The big bug hunt

“IT CAN be kind of addictive,” says Emily Stark, a Californian engineer who started looking for bugs in websites in her evenings after work. “There’s a lot of low-hanging fruit out there.”

There are also a lot of Emily Starks out there, for anyone with a computer and a penchant for puzzles can be a bughunter. You learn the basics from online guides and discussion forums, and practise on websites built to be broken into, such as Google Gruyere, which gives hackers a training ground. Ms Stark earned a tidy sum reporting bugs to Twitter, Square, Slack, WePay and Coinbase. She got so good at it that Google recruited her, and she now has a full-time job in the firm’s security division.
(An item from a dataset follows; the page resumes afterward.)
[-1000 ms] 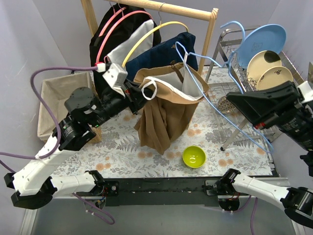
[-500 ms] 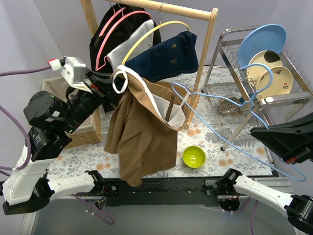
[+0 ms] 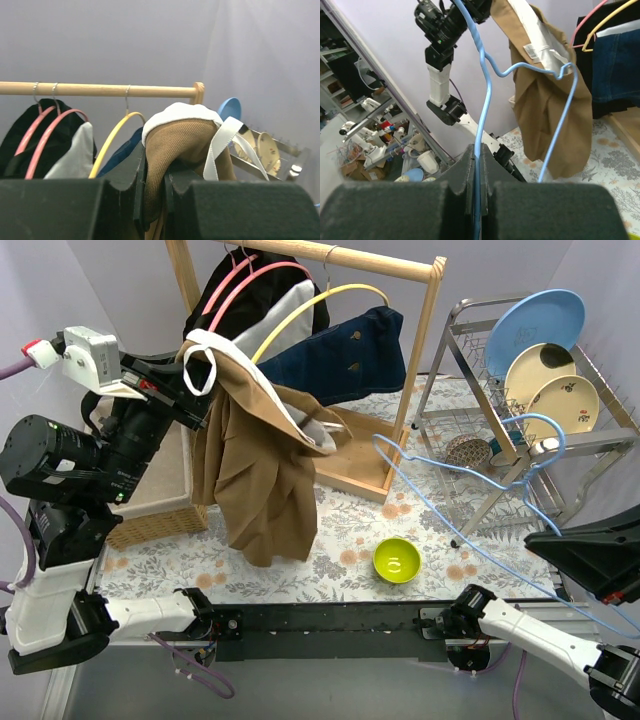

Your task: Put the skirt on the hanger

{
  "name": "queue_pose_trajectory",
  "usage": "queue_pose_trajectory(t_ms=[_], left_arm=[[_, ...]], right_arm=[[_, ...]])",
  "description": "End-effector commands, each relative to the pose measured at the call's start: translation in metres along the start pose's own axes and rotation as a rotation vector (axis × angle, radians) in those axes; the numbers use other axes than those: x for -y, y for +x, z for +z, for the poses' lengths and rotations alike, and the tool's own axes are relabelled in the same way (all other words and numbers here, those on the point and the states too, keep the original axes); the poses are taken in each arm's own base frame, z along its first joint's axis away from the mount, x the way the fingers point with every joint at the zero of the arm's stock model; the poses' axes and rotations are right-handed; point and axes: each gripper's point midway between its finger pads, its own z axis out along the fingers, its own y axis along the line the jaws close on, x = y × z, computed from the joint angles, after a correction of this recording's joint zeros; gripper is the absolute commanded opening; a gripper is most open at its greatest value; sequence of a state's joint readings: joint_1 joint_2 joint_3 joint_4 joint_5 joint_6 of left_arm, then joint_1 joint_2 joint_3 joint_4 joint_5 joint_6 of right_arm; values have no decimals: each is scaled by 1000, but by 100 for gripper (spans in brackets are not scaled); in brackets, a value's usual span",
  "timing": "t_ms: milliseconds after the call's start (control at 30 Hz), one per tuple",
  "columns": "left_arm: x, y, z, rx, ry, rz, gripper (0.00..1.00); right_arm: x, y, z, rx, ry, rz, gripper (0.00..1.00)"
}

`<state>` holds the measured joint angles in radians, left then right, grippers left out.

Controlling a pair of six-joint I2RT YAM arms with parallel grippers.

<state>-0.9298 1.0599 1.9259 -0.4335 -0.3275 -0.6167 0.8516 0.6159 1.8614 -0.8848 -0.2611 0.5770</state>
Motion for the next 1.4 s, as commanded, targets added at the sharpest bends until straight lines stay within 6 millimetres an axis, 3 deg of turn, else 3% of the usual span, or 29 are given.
queue_pose_trajectory(t_ms=[0, 100, 233, 367, 533, 633, 767, 900, 933, 1000, 1233, 1367], left_arm=[[-16, -22, -1, 84, -73, 38, 0], [-16, -7, 5, 61, -87, 50, 0], [-9, -12, 8, 76, -60, 21, 0], [-16, -45, 1, 153, -82, 16, 0], [-44, -93, -24, 253, -185, 64, 0], [-63, -108, -35, 288, -277, 111, 0], [-87, -105, -32, 249, -438, 301, 0], [-94, -92, -17, 212, -529, 422, 0], [-101, -101, -20, 243, -588, 428, 0], [-118, -99, -25, 184, -732, 527, 0], [-113, -96, -9, 215, -769, 560, 0], [-105, -74, 16, 189, -771, 629, 0]], right_arm=[[-29, -18, -17, 74, -110, -3, 1], [-30, -8, -10, 27, -137, 36, 1], [-1, 16, 2, -34, -46, 46, 1], [13, 15, 6, 12, 1, 35, 1], [30, 2, 6, 84, 91, -11, 1], [44, -3, 6, 128, 152, -39, 1], [53, -5, 14, 157, 169, -51, 1], [61, -2, 26, 148, 182, -57, 1], [64, -2, 28, 147, 190, -59, 1], [68, 0, 34, 134, 203, -67, 1], [70, 5, 48, 114, 176, -66, 1], [72, 12, 53, 97, 165, -64, 1]])
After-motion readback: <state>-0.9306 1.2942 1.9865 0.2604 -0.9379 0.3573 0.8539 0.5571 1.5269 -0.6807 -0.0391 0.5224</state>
But Google also offers opportunities for those who wish to stay freelance. Its bug-bounty programme pays anything from $500 for spotting a minor security error to $50,000 for breaking into a Google-made laptop.

For Ms Stark, in her freelance days, a typical session began as it would start for many bughunters. She would pick a promising website and enumerate the ways in which users could engage with and change it, for these are the points of vulnerability—and, in her experience, few websites get every part of their user-authentication procedures right.

After someone logs in to his bank account, for example, his browser sends the bank’s server some information to identify who he is. This is the online equivalent of a customer in person showing a bank clerk an identity card. However, unlike a bank clerk, a web server cannot easily keep track of who a visitor is. It has to ask to see the user’s ID every time he loads a new page or refreshes an old one. To save the user’s time and sanity, his browser therefore stores this ID in a small file called a cookie.

To be secure, the browser should offer the contents of the cookie only in response to requests that come from the bank’s website. It should certainly not show it to other websites. The bughunter’s job, in this case, is to coax it to do so.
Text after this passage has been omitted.